Provenance , also referred to somethimes as lineage, is the documentation of a dataset origin. It includes how the data was collected or generated, which methodologies, instruments and/or software were used for it's creation. You could think of it as the data workflow from the start of a project to hte point a dataset is published and so you have the project final product. Provenance is complicated as usually data gets through a lot of steps an re-iterations. Given the nature of research itself, the objectives and methods or your analysis might changed various time, you might keep some of the steps and change others. Which is why having a good provenance is so important for the reproducibility and to be able to share your data. There are tools available to help recording some of steps automatically, but ultimately non of them will produce a good provenance record without regular manual intervention. It is not enough to track the changes you also need to know why they happened. Important things to keep track of
- what data you used as input, if any, it helps if the dataset has been published and has a doi you can refer to, or it is at least well documented and properly versioned. While there are situations were you do not have choice, when you do a well documented dataset is a safer option for your analysis.
- use a version control system for your analysis code, again as for data if you are using someone else code make sure is properly documented and versioned.(link) Use all the options given you but a version control system, for example github has readme files, issues, project plans and commit messages, they all help you not only tracking the chnages but why they happened.
use good coding practices and metadata conventions for your dataset, not only that is necessary when you will ventually want to share the data or code, but it will make it easier for you to remember what the data is and what the code is doing
review often, before you can forget, you could make it an habit at the end of a working day to make sure your previous notes, metadata etc are all sitll relevant.

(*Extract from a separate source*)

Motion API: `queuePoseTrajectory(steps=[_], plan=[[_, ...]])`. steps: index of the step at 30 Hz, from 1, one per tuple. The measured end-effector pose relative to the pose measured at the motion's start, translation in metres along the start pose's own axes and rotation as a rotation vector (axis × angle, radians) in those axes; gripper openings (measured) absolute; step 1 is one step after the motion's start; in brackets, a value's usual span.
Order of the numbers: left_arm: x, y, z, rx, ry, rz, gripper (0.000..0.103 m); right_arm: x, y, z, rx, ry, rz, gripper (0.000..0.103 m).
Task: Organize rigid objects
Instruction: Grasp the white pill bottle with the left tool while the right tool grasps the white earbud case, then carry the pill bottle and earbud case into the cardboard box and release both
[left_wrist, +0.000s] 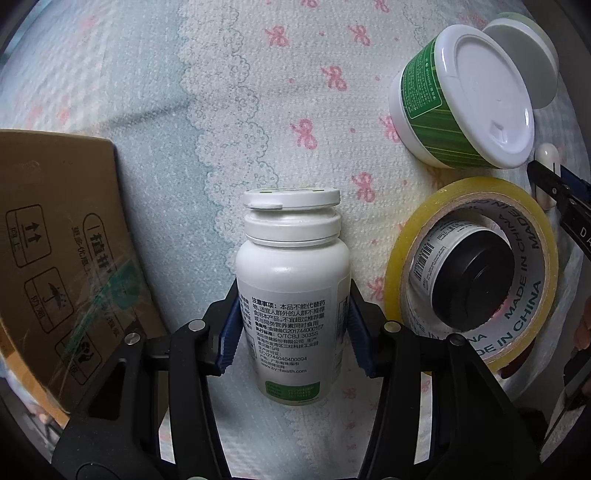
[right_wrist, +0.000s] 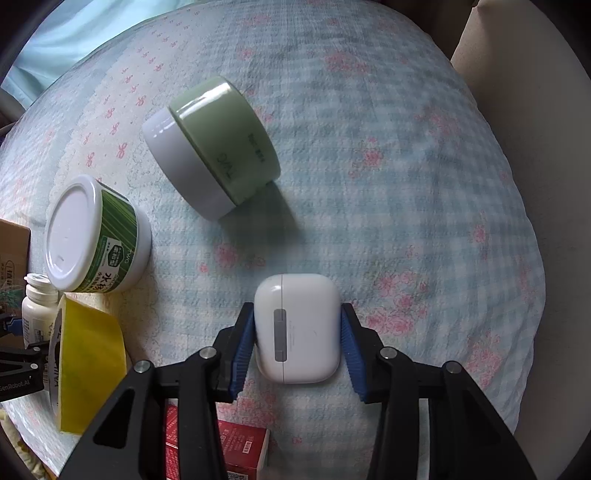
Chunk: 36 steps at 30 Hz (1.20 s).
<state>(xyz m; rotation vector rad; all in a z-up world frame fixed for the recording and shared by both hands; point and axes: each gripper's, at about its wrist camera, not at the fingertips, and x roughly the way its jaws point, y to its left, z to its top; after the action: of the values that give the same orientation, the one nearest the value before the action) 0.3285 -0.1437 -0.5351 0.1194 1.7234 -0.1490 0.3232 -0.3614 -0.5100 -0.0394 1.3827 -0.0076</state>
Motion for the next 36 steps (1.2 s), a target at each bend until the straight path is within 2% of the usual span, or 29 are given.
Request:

In conclusion provenance is a progressive account of your research, part of the provenance will be directly attached to the data or the code you used, but it is good to have one document that collect all the other sources. A data management plan is a good template for such a document, if you create one at the start of your project and update it regularly you will have your work done when you want to publish the data, when you need to describe your research in a paper, or even before leaving an institution at the end of your PhD or postdoc.